El jóven se sonrió con desprecio.

—El Inca no huye—dijo—el Inca muere como los valientes y no se rinde jamás ante una tribu salvaje 

     Los indios en tanto con las flechas levantadas las alzaban en ac­titud de lanzarlas, cuando Sora abriendo sus brazos y cubriendo con ellos el cuerpo del Inca, volvió á los indígenas el rostro se­renado por un esfuerzo supremo, y en un extraño lenguaje, quizá guaraní, y el que Dalma no comprendió, lés dijo algunas palabras acompañadas de gestos y ademanes. Los indígenas se prosterna­ron bajando las flechas, hundieron el rostro entre la yerba miéntras que el mas anciano de ellos les decia:

—Hermanos, Sora nos ordena que respetemos al extranjero.

   La mirada feroz y dilatada de los indios cayó sobré Dalma como una amenaza de muerte, pero al mismo tiempo, con voz su­misa y muestras de respeto, dijeron todos á una voz poniéndose en pié:—Sora manda, que así sea.

Y  huyeron todos en tropel.

—Vamos,—dijo Dalma, enlazando con su brazo la breve cin­tura de su amada,—vamos Sora.

   La jóven se hizo atras.

—No puedo,—exclamó con energía,—tengo un padre anciano á quien no debo abandonar, seria una infame, no, jamás; huye Dalma mió, no puedo seguirte.

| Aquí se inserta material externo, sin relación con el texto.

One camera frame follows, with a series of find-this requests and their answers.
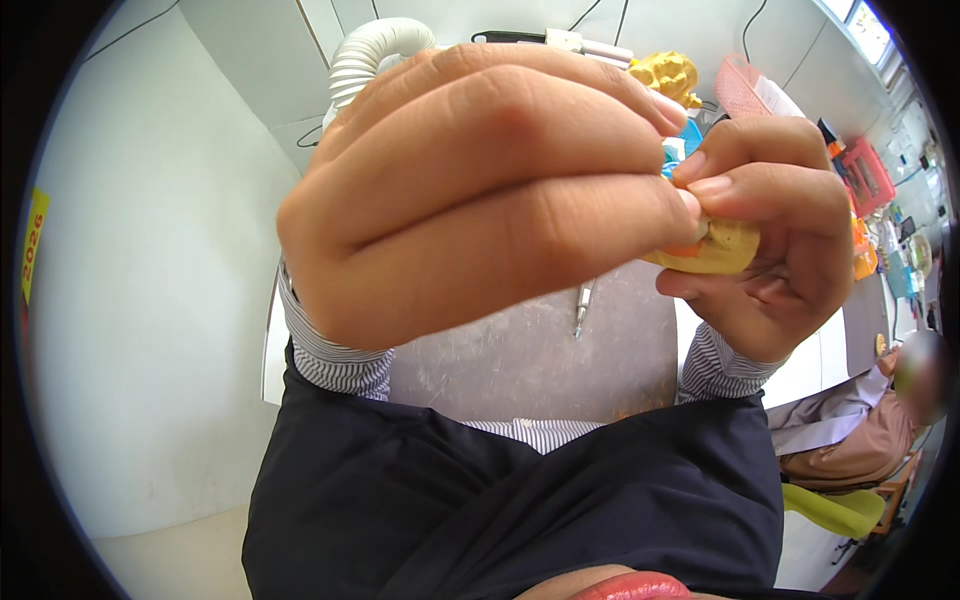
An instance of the pink basket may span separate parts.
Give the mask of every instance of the pink basket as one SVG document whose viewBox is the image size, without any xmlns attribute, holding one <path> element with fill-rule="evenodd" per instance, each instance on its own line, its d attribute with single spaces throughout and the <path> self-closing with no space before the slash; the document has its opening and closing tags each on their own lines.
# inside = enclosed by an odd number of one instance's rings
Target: pink basket
<svg viewBox="0 0 960 600">
<path fill-rule="evenodd" d="M 754 92 L 756 80 L 761 75 L 746 58 L 738 54 L 728 54 L 723 58 L 717 78 L 713 81 L 713 94 L 731 118 L 773 114 Z"/>
</svg>

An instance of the pink container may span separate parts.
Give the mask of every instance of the pink container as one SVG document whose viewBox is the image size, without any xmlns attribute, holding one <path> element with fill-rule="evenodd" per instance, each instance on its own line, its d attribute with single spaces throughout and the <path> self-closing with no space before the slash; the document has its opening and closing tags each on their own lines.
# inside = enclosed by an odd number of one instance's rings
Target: pink container
<svg viewBox="0 0 960 600">
<path fill-rule="evenodd" d="M 897 188 L 880 157 L 864 138 L 857 137 L 840 155 L 840 161 L 847 169 L 856 216 L 868 215 L 897 196 Z"/>
<path fill-rule="evenodd" d="M 713 80 L 713 94 L 732 118 L 773 114 L 754 92 L 762 73 L 738 54 L 728 54 Z"/>
</svg>

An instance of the plaster tooth model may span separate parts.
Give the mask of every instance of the plaster tooth model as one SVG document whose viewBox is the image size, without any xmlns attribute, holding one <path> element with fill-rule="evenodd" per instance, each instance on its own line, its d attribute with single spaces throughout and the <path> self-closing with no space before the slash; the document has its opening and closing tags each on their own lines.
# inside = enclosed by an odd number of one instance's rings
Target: plaster tooth model
<svg viewBox="0 0 960 600">
<path fill-rule="evenodd" d="M 627 73 L 684 108 L 703 105 L 700 98 L 690 91 L 699 80 L 697 67 L 685 55 L 657 52 L 642 60 L 633 59 Z"/>
<path fill-rule="evenodd" d="M 627 73 L 684 108 L 699 108 L 703 104 L 690 91 L 698 82 L 697 67 L 685 55 L 657 52 L 642 60 L 634 59 Z M 760 245 L 756 223 L 709 216 L 703 223 L 705 234 L 696 244 L 664 248 L 641 258 L 687 273 L 733 274 L 750 265 Z"/>
<path fill-rule="evenodd" d="M 707 218 L 707 234 L 693 246 L 664 248 L 640 258 L 674 271 L 732 274 L 750 265 L 759 245 L 756 223 Z"/>
</svg>

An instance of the dust extraction hose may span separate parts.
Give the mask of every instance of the dust extraction hose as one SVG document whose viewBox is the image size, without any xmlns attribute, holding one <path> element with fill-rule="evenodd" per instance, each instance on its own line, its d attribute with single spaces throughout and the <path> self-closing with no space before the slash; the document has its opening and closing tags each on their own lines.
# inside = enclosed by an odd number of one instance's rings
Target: dust extraction hose
<svg viewBox="0 0 960 600">
<path fill-rule="evenodd" d="M 324 129 L 337 111 L 353 102 L 374 77 L 380 62 L 399 54 L 409 59 L 420 50 L 436 48 L 427 26 L 415 19 L 392 17 L 361 25 L 347 36 L 330 62 L 330 97 L 333 104 L 324 117 Z"/>
</svg>

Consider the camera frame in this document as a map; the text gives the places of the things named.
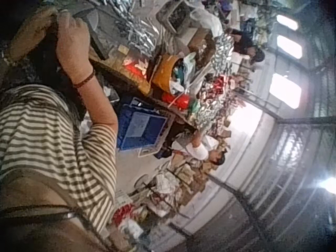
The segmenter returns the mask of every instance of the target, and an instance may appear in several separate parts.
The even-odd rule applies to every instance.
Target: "hand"
[[[74,84],[82,82],[92,73],[89,47],[87,24],[80,18],[74,19],[69,12],[61,12],[58,18],[56,54],[63,70]]]
[[[56,13],[54,7],[45,7],[24,21],[8,49],[11,61],[22,59],[44,39],[47,29],[51,26],[52,16]]]

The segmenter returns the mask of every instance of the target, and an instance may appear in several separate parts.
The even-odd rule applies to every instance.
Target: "light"
[[[269,92],[292,109],[297,109],[301,99],[301,88],[279,74],[273,74]]]
[[[297,30],[299,28],[298,22],[282,15],[277,16],[277,21],[292,30]]]
[[[320,186],[326,189],[329,193],[336,194],[336,178],[331,177],[320,183]]]
[[[282,50],[291,54],[293,57],[297,59],[302,58],[302,47],[298,43],[278,35],[277,44]]]
[[[230,129],[235,132],[240,131],[252,135],[257,128],[263,112],[250,103],[246,103],[245,105],[243,108],[237,108],[230,117]]]

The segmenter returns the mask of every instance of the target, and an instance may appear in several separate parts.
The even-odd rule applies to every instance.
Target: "orange container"
[[[181,58],[176,55],[163,55],[160,65],[154,74],[152,82],[167,93],[170,93],[169,81],[174,65]]]

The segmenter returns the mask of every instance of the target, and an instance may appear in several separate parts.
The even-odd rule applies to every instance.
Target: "white shirt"
[[[219,142],[209,135],[205,135],[202,138],[201,144],[194,148],[192,143],[186,145],[183,148],[177,141],[172,144],[172,149],[182,151],[185,154],[189,154],[193,158],[198,160],[206,160],[209,157],[209,151],[214,150],[218,147]]]

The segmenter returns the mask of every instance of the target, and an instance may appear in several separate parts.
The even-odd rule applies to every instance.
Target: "striped shirt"
[[[100,232],[113,210],[116,133],[95,124],[81,138],[78,120],[48,87],[9,92],[0,110],[0,180],[15,170],[56,180]]]

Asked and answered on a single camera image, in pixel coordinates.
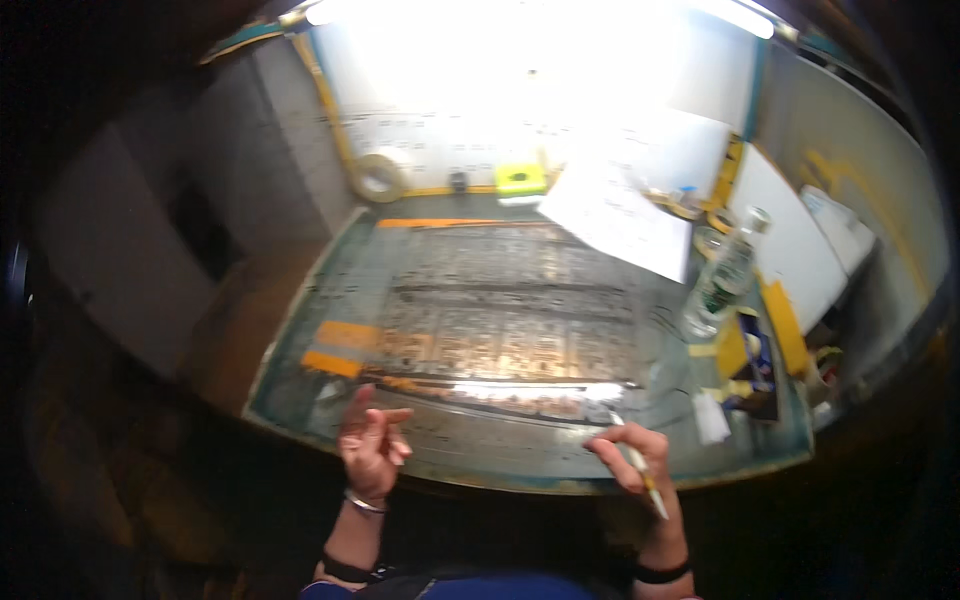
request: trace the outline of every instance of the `blue shirt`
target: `blue shirt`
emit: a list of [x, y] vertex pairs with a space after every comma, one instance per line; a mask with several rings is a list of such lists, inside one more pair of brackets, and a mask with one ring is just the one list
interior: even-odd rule
[[[318, 581], [300, 591], [300, 600], [347, 600], [353, 594], [336, 584]], [[593, 600], [592, 594], [572, 582], [549, 575], [509, 575], [434, 582], [422, 600]]]

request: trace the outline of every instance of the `small black object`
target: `small black object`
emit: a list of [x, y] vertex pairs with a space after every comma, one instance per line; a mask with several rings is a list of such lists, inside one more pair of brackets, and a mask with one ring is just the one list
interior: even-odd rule
[[381, 582], [387, 578], [387, 574], [391, 570], [389, 567], [381, 566], [375, 569], [373, 573], [370, 573], [358, 566], [331, 559], [326, 552], [324, 552], [323, 561], [324, 573], [351, 584], [375, 584]]
[[450, 187], [454, 194], [467, 193], [467, 174], [463, 171], [456, 171], [450, 174]]
[[658, 586], [677, 581], [686, 575], [687, 571], [689, 570], [690, 563], [688, 561], [684, 561], [684, 563], [677, 568], [671, 568], [665, 571], [657, 571], [652, 568], [647, 568], [642, 564], [638, 564], [634, 567], [634, 579], [644, 584], [653, 584]]

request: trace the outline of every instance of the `silver bracelet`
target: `silver bracelet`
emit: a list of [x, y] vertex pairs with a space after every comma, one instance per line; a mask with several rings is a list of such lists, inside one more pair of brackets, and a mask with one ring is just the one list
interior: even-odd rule
[[368, 504], [360, 498], [357, 497], [357, 494], [353, 493], [353, 490], [347, 488], [344, 490], [344, 498], [353, 503], [353, 506], [357, 507], [361, 511], [366, 511], [368, 513], [374, 513], [375, 515], [383, 515], [387, 512], [386, 508], [377, 508], [373, 504]]

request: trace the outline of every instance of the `finger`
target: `finger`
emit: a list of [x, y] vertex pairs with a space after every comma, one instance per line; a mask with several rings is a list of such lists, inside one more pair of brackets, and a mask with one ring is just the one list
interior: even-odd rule
[[380, 452], [384, 437], [387, 435], [387, 418], [383, 411], [367, 409], [367, 429], [363, 432], [360, 451], [370, 457]]
[[387, 451], [387, 460], [393, 463], [396, 467], [402, 467], [403, 463], [406, 462], [403, 456], [392, 446], [390, 446], [390, 450]]
[[668, 447], [666, 436], [662, 433], [645, 429], [634, 422], [610, 427], [593, 439], [608, 440], [615, 444], [623, 442], [633, 446], [641, 454], [656, 458], [665, 458]]
[[623, 458], [616, 444], [602, 438], [594, 438], [585, 444], [585, 447], [596, 454], [600, 462], [607, 466], [620, 487], [627, 492], [643, 491], [643, 478], [640, 477], [640, 472]]
[[387, 441], [390, 443], [390, 448], [396, 450], [402, 458], [407, 458], [414, 453], [396, 425], [390, 425], [387, 428]]
[[372, 383], [362, 385], [356, 389], [356, 392], [353, 393], [353, 398], [350, 400], [350, 404], [348, 404], [344, 410], [343, 424], [357, 424], [366, 420], [364, 411], [370, 406], [370, 401], [373, 399], [373, 390], [374, 387]]
[[402, 423], [410, 419], [414, 414], [412, 408], [390, 408], [383, 411], [388, 423]]

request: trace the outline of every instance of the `black wristband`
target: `black wristband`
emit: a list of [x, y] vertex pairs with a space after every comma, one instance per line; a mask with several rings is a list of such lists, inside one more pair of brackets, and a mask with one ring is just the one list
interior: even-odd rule
[[666, 571], [656, 571], [652, 568], [647, 568], [642, 564], [638, 564], [634, 567], [634, 579], [643, 584], [653, 584], [658, 586], [675, 582], [686, 575], [689, 571], [690, 563], [688, 561], [684, 561], [684, 563], [677, 568], [671, 568]]
[[323, 560], [324, 573], [332, 575], [340, 581], [345, 581], [349, 584], [375, 584], [383, 580], [382, 576], [365, 571], [359, 566], [353, 566], [351, 564], [341, 563], [336, 559], [331, 559], [326, 552], [324, 552]]

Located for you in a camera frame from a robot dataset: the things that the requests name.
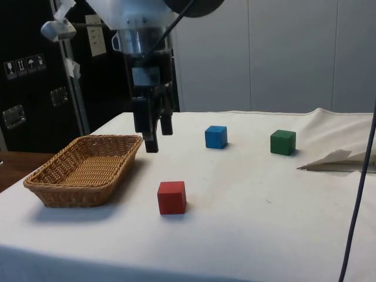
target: wicker basket
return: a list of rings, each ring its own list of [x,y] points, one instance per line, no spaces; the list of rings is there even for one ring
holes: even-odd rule
[[[139,136],[79,137],[23,185],[47,207],[100,206],[132,166],[141,144]]]

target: metal handle
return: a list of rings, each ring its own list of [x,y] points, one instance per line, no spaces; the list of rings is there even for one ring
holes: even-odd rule
[[[120,37],[119,37],[118,31],[112,37],[111,43],[112,43],[112,49],[114,49],[115,51],[118,51],[118,52],[122,51],[122,49],[120,47]]]

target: white tablecloth
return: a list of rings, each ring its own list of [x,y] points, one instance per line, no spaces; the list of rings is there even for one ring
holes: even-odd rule
[[[296,168],[320,132],[370,121],[320,109],[178,113],[174,135],[159,135],[158,154],[142,146],[103,207],[49,209],[20,181],[0,194],[0,281],[337,281],[360,174]],[[210,125],[228,127],[227,149],[205,148]],[[270,153],[277,129],[297,132],[297,154]],[[133,132],[125,113],[96,133]],[[186,182],[184,215],[159,214],[169,180]],[[346,281],[376,281],[375,187],[367,176]]]

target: black cable
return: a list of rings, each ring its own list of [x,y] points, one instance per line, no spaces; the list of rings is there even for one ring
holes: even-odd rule
[[[367,150],[365,151],[365,158],[364,158],[364,163],[363,163],[362,174],[360,176],[360,181],[359,181],[357,200],[355,201],[354,212],[352,214],[353,216],[352,216],[352,219],[351,219],[350,229],[348,231],[346,251],[345,251],[345,256],[344,256],[344,259],[343,259],[340,279],[338,280],[339,282],[343,282],[343,280],[345,278],[345,274],[346,274],[348,258],[350,256],[350,250],[351,250],[351,243],[353,242],[355,224],[357,223],[357,217],[358,217],[358,212],[359,212],[359,208],[360,208],[360,202],[362,201],[365,175],[367,174],[368,164],[370,162],[372,143],[374,141],[374,136],[375,136],[375,129],[376,129],[376,103],[375,103],[375,109],[374,109],[374,117],[373,117],[372,125],[371,125],[370,137],[368,139]]]
[[[166,39],[166,37],[171,33],[171,31],[174,29],[174,27],[182,20],[182,18],[187,14],[188,10],[197,0],[190,0],[190,2],[187,4],[187,6],[182,10],[182,12],[179,14],[179,16],[171,23],[171,25],[166,29],[166,31],[163,33],[163,35],[158,39],[158,41],[154,44],[154,46],[151,48],[151,50],[147,53],[146,56],[139,62],[139,65],[144,65],[150,57],[153,55],[154,51],[157,49],[157,47],[161,44],[162,41]]]

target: sticker
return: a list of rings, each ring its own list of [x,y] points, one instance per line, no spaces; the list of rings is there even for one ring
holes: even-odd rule
[[[28,72],[33,73],[37,72],[38,68],[36,67],[36,60],[34,56],[26,57],[26,64],[28,66]]]
[[[15,61],[16,63],[16,70],[18,72],[18,76],[23,76],[28,74],[27,65],[25,63],[25,59],[18,59]]]
[[[4,69],[5,69],[5,73],[6,73],[6,78],[8,78],[8,80],[13,79],[13,78],[17,78],[18,75],[17,75],[17,71],[16,71],[14,61],[5,62],[4,63]]]
[[[36,67],[38,68],[39,71],[47,68],[45,57],[43,56],[43,54],[35,55],[35,60],[36,60]]]

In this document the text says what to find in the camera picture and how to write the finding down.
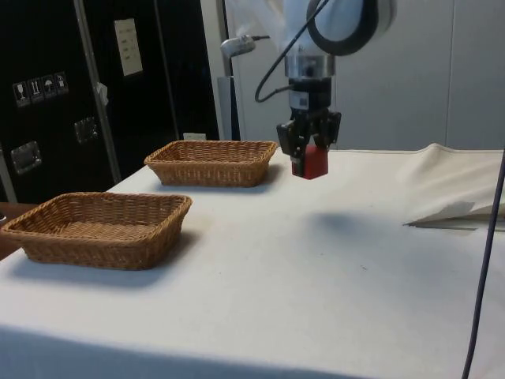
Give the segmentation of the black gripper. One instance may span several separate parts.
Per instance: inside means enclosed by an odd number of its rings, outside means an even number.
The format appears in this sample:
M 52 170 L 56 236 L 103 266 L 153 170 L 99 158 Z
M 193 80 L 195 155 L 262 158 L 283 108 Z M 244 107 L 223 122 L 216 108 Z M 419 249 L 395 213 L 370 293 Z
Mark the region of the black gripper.
M 313 153 L 307 151 L 311 136 L 317 148 L 328 150 L 339 135 L 340 112 L 329 111 L 331 106 L 331 78 L 289 79 L 291 119 L 278 124 L 276 131 L 282 152 L 290 157 L 292 174 L 313 176 Z M 309 114 L 322 115 L 315 121 L 311 134 Z

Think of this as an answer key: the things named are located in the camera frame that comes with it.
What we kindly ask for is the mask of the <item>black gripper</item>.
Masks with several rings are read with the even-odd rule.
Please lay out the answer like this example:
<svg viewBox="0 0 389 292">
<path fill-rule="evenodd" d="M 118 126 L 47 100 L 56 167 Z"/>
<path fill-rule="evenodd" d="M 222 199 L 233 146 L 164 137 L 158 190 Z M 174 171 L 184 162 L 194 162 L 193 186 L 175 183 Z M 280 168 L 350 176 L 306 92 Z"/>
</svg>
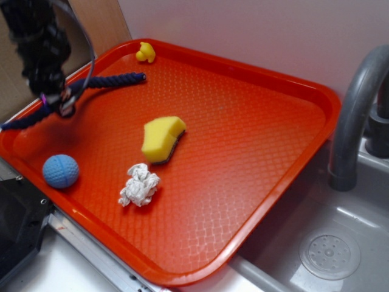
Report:
<svg viewBox="0 0 389 292">
<path fill-rule="evenodd" d="M 44 111 L 53 111 L 53 94 L 64 88 L 64 62 L 71 54 L 70 42 L 49 1 L 1 1 L 1 12 L 9 28 L 10 40 L 16 44 L 22 59 L 22 76 L 31 91 L 40 95 Z M 61 93 L 59 115 L 71 118 L 75 114 L 72 90 Z"/>
</svg>

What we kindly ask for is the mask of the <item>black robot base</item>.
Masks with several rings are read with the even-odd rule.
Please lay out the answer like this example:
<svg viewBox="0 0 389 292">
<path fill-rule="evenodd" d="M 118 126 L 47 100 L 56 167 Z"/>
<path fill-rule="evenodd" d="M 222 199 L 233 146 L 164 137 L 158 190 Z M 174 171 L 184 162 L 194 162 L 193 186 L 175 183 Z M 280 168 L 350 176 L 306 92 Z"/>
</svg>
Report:
<svg viewBox="0 0 389 292">
<path fill-rule="evenodd" d="M 1 181 L 1 286 L 40 252 L 51 200 L 19 175 Z"/>
</svg>

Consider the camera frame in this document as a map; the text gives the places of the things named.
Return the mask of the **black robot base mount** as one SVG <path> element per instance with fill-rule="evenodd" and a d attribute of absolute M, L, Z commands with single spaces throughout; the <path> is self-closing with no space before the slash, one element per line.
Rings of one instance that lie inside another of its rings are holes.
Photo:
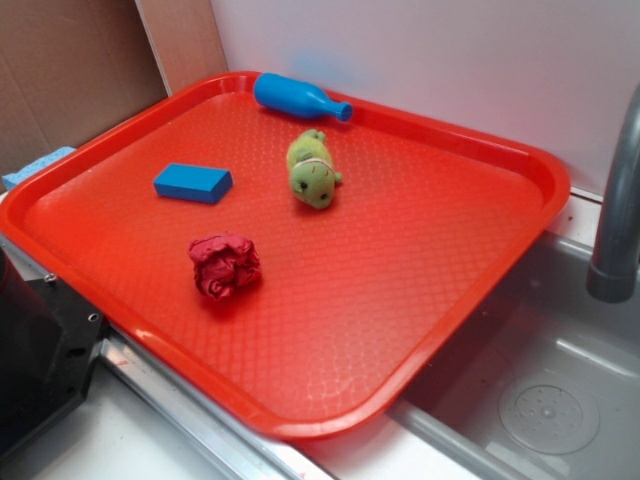
<path fill-rule="evenodd" d="M 22 278 L 1 254 L 1 461 L 86 399 L 106 320 L 61 279 Z"/>

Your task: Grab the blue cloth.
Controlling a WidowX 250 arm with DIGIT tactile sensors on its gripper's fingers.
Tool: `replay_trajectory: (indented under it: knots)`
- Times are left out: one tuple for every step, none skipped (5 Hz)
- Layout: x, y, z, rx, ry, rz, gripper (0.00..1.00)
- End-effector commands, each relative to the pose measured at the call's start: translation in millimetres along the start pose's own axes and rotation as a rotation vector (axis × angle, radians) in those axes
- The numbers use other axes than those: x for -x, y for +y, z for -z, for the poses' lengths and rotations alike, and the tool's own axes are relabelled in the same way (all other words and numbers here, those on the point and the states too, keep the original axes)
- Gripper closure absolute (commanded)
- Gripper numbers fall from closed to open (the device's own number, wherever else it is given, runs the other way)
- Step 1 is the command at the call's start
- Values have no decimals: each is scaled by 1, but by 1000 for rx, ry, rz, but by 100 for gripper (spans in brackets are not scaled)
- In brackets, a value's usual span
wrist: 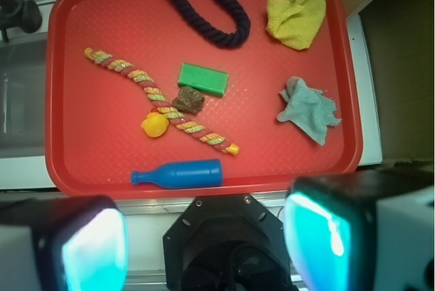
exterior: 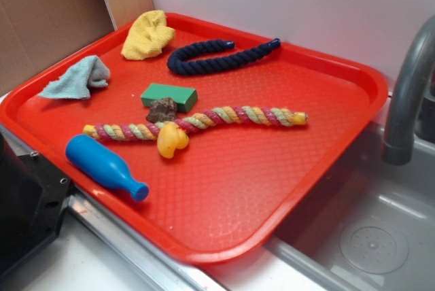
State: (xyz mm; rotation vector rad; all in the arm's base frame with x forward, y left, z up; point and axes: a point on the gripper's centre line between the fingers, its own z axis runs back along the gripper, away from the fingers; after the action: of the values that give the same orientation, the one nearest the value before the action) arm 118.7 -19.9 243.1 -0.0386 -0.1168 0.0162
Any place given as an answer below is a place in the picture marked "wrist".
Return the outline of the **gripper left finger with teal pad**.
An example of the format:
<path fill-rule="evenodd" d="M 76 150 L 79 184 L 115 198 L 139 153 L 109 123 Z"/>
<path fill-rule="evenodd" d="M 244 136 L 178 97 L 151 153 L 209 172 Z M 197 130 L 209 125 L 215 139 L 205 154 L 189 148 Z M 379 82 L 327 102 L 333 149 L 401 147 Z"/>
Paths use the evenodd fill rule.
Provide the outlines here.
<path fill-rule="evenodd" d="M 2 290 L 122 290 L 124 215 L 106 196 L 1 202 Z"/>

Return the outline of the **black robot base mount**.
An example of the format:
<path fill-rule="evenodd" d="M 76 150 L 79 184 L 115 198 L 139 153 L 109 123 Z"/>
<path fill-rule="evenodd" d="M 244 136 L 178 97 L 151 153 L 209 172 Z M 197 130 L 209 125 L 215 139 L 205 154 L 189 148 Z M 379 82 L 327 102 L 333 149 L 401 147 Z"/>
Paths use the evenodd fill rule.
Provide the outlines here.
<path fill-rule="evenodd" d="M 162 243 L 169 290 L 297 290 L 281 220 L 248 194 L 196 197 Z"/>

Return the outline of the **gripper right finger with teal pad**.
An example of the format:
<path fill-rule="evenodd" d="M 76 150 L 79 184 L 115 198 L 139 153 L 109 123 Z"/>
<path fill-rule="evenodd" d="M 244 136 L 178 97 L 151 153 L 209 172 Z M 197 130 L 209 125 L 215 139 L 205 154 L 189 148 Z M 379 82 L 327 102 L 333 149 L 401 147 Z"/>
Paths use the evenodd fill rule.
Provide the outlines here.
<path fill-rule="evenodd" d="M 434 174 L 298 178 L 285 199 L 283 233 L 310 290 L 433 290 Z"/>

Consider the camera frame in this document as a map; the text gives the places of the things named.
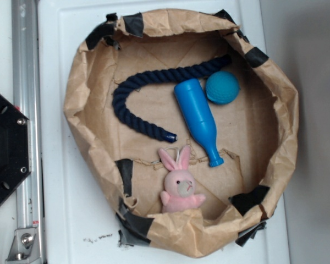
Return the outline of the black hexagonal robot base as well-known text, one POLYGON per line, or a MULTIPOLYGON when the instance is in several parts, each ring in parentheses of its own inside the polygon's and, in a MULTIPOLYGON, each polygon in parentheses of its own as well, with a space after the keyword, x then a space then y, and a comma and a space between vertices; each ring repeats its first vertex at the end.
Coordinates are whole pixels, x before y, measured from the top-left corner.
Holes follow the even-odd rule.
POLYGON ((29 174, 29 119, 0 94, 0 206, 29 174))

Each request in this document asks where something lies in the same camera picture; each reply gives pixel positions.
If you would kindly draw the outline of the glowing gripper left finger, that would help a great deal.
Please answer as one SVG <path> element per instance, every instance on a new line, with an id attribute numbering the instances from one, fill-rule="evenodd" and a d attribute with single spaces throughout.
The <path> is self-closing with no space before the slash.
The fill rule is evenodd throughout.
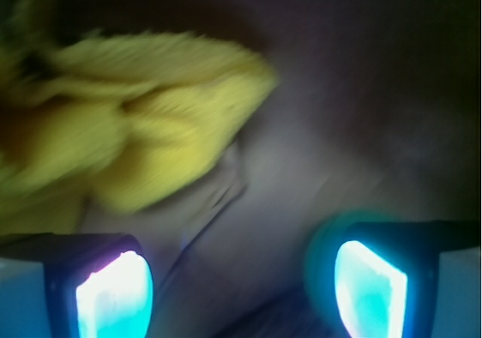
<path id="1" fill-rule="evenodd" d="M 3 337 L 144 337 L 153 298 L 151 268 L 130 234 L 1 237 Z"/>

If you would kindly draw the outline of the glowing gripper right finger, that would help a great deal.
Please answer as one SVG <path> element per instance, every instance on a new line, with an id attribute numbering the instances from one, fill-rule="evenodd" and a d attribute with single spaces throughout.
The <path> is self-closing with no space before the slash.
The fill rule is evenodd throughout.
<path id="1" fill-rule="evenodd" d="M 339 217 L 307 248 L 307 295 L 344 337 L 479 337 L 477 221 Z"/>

—Adiós,—balbuceó Dalma con profundo desaliento sin insistir ya,—piensa en mí—agregó—-y cuando el sol haya dado tres ve­ces su carrera en los cielos espérame, adiós.

 

- Adiós, -murmuró en su oído Sora con acento lúgubre apartándose, y luego deteniéndose en la orilla del Bermejo donde qui­zá temia una traición de los indios, quedóse largo rato con los ojos fijos en el esquife en cuyo centro de pié empuñando el remo se percibía á la luz indecisa de la oracion, la figura atlética de Dalma, mas dé una vez, diciendo adiós á su amado agitó con fuerza en el aire una enorme hoja de palmera, que el Inca per­cibió contestando al saludo con su turbante de plumas.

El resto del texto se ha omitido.